When seeking a legal professional, it’s important to note that a lawyer and an attorney serve distinct roles, contrary to common misconception.
Truth be told, there are some key differences between lawyers and attorneys, despite the fact that most people use the terms interchangeably. Understanding the differences between a lawyer and an attorney is vital so you hire the right legal representative for your needs.
What Is A Lawyer?
A lawyer is a graduate of an accredited law school. A law school can only be officially accredited by the American Bar Association (ABA). In essence, an accredited law school meets various admission, rigor, and educational requirements.
Any law firm worth your time will hire lawyers with degrees from accredited universities. Aspiring lawyers who earn degrees from nonaccredited universities will likely find it more difficult to acquire employment and won’t be as trusted.

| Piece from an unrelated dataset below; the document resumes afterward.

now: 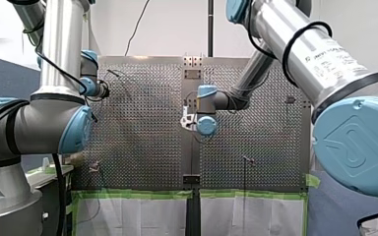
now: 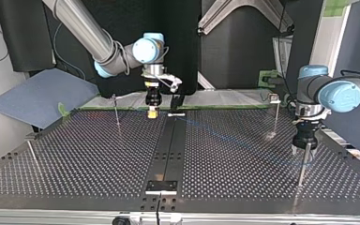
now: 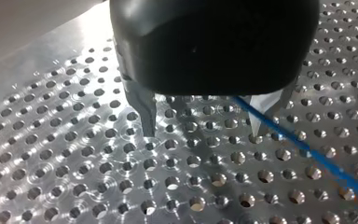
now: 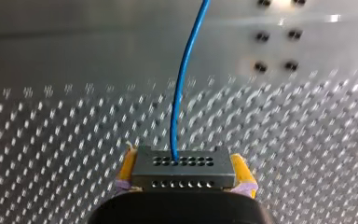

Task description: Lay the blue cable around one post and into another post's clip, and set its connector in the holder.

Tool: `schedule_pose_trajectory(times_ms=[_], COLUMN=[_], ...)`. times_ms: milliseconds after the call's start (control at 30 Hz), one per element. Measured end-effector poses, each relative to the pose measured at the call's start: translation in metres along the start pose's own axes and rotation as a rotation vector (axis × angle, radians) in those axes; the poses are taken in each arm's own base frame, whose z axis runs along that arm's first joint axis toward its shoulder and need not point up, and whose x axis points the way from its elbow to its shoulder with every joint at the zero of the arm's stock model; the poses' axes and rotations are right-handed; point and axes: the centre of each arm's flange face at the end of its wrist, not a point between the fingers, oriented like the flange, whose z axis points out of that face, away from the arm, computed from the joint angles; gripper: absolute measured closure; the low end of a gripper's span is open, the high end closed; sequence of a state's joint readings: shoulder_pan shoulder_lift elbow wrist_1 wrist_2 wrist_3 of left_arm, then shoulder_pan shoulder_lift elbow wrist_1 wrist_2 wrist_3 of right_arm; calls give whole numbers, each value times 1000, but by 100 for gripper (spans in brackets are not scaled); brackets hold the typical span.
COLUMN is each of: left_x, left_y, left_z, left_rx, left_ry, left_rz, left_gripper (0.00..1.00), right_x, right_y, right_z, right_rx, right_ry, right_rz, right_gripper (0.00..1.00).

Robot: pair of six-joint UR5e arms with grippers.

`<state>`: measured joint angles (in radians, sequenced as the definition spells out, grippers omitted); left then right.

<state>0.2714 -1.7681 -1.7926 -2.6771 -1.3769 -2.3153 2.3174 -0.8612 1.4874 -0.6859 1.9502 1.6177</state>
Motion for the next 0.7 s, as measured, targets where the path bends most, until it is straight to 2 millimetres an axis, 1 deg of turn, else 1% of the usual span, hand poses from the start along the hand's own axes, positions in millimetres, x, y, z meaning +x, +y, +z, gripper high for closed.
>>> schedule_pose_trajectory(times_ms=[133, 267, 567, 700], left_x=[1, 3, 6, 7], left_y=[0, 1, -2, -3], left_z=[0, 0, -1, -1], left_rx=[-2, -5, -2, 0], left_ry=[5, 9, 14, 16], left_rz=[-3, -4, -5, -5], left_gripper=[0, 0, 0, 0], right_x=[-13, -34, -100, -128], right_y=[14, 25, 50, 69], right_z=[-4, -11, -38, -50], right_rx=[-39, -73, -157, -209], right_ry=[-3, -18, -77, -102], right_rz=[-3, -9, -4, 6], right_gripper=[100, 100, 100, 100])
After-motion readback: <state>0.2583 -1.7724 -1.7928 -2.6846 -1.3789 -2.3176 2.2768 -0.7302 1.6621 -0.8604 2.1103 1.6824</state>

Furthermore, accredited schools ensure that a given lawyer has access to top professors and educational materials. To this end, you can think of accreditation as a distinction between legitimate and trustworthy law schools and illegitimate law schools. Accreditation further ensures that all legitimate lawyers receive similar educations despite bar exam requirements differing between states.
Once a lawyer graduates from an accredited law school, they earn a juris doctor (JD) degree. However, you should note that a legal professional does not necessarily have to have taken the bar exam to be considered a lawyer.

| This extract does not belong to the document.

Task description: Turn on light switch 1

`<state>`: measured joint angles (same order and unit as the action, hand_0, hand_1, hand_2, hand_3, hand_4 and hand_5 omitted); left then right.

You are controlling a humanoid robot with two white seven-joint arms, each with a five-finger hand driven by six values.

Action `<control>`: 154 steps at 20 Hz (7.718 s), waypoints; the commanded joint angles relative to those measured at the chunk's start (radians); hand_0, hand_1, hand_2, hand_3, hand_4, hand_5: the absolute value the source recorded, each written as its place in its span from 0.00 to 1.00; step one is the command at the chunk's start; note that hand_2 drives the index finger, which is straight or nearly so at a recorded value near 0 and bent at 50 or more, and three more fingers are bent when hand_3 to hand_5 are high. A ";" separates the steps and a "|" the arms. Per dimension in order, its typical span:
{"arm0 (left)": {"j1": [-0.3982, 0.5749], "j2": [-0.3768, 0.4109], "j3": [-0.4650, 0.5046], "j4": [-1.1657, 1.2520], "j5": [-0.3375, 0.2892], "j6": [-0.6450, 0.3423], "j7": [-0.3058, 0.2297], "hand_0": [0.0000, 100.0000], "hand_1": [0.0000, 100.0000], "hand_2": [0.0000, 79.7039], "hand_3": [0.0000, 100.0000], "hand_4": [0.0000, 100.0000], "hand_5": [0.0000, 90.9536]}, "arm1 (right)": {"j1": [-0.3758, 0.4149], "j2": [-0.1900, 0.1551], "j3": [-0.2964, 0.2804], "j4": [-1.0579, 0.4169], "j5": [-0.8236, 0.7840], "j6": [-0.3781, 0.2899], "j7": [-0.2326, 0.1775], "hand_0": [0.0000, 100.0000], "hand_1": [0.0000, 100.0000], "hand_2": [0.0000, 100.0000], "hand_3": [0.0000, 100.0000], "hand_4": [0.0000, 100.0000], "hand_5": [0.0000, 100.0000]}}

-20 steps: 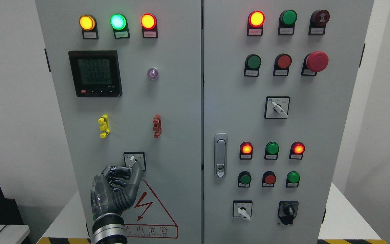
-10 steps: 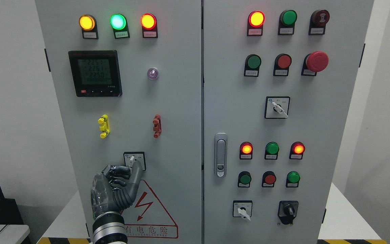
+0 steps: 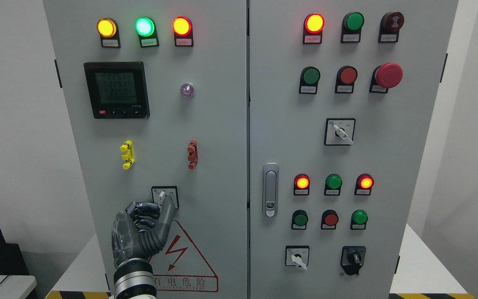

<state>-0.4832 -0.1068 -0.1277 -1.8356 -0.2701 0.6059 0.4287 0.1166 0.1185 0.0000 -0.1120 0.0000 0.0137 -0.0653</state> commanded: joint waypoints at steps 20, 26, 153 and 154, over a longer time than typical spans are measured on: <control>-0.011 0.001 -0.004 0.004 -0.001 0.023 -0.001 0.19 0.50 0.73 0.74 0.77 0.77 | 0.000 0.000 0.017 0.000 -0.025 0.000 0.001 0.12 0.39 0.00 0.00 0.00 0.00; -0.015 -0.001 -0.009 0.006 -0.001 0.023 -0.001 0.20 0.49 0.74 0.74 0.78 0.77 | 0.000 0.000 0.017 0.000 -0.025 0.000 0.001 0.12 0.39 0.00 0.00 0.00 0.00; 0.360 0.035 0.217 -0.087 0.002 -0.457 -0.166 0.13 0.26 0.73 0.83 0.81 0.74 | 0.000 0.000 0.017 0.000 -0.025 0.000 0.001 0.12 0.39 0.00 0.00 0.00 0.00; 0.403 0.041 0.280 -0.076 0.003 -0.503 -0.209 0.13 0.26 0.68 0.83 0.81 0.62 | 0.000 0.000 0.017 0.000 -0.025 0.000 0.001 0.12 0.39 0.00 0.00 0.00 0.00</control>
<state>-0.2267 -0.0958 -0.0662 -1.9077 -0.2672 0.2071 0.2981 0.1166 0.1186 0.0000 -0.1120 0.0000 0.0137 -0.0641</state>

What Is The Origin Of The Word “Lawyer”?
The word lawyer comes from Middle English. It originally meant anyone with a legal education — which isn’t too different from how we use it today!
What Is An Attorney?
An attorney is a legal professional who has graduated from law school and passed their state’s bar examination. The bar exam is an official examination that determines whether a legal professional is knowledgeable and skilled enough to operate as a legal representative in court.
In every state, lawyers have to pass the bar examination, often in addition to a professional responsibility exam, to apply for attorney licensure. Once they have their attorney license, they can officially give legal advice, appear in court, and perform other legal services for their clients.

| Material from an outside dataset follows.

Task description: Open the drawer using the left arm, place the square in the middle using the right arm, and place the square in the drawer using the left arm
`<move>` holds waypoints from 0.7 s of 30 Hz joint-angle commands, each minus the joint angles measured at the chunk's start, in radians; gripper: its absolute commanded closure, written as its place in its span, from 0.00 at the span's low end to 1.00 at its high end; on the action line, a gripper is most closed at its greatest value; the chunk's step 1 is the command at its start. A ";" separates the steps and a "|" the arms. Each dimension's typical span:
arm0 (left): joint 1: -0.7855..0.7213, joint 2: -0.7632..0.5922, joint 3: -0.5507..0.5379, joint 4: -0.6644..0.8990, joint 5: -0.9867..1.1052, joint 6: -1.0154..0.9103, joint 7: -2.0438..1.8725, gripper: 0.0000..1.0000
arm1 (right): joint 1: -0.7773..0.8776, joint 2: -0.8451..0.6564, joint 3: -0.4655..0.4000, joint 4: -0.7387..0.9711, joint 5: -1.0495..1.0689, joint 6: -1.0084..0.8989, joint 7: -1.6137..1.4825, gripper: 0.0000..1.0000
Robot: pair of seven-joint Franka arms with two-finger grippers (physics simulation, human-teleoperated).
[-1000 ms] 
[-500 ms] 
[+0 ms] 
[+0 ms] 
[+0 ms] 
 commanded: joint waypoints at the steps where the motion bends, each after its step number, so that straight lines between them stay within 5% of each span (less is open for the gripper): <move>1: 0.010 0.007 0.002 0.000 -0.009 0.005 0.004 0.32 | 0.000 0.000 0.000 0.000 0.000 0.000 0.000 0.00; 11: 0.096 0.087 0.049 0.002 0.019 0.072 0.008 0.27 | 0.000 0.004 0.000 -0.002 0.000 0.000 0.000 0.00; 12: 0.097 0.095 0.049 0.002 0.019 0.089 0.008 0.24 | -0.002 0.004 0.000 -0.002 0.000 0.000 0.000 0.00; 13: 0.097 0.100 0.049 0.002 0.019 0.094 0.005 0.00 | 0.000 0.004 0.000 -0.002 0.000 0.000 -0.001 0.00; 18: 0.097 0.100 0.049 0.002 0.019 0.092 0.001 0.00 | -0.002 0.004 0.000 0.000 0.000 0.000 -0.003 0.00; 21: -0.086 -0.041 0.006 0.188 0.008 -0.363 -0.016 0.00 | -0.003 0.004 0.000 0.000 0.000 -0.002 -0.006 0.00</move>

Passing the bar exam is an important achievement in the field of law, no matter which state in which an attorney is licensed. That’s because the bar exam covers a wide range of different legal topics, including but not limited to:
- Civil procedure
- Business association
- Constitutional law
- Criminal law and procedure
- Secured transactions
- Construction and scaffolding accidents
- Family law
- Trust in the state law
To summarize, the main difference between a lawyer and an attorney is that a lawyer has graduated from law school, while an attorney has graduated from law school and passed their state’s bar exam. Numerous minor differences might also exist between a lawyer and an attorney, as well.
Both types of professionals can practice law, and both earn a law degree. Since they have both completed law school, they are considered to be highly skilled in legal matters and are capable of reading legal documents or tackling legal issues.
For more on this and related topics, call Schwartzapfel Lawyers now at 1-516-342-2200!
What Is The Origin Of The Word “Attorney”?
The term attorney comes from French, originating from a word meaning “to act on behalf of others.” Attorney is actually an abbreviation of “attorney at law,” one of the most common legal titles in the industry.
In this way, “attorney” means someone who is authorized to be a legal practitioner in a court of law.
What Are The Key Differences Between A Lawyer And An Attorney?
As highlighted in the explanation above, there is a significant difference between lawyers and attorneys. Now, let’s explore the key differences between these legal professionals in more detail.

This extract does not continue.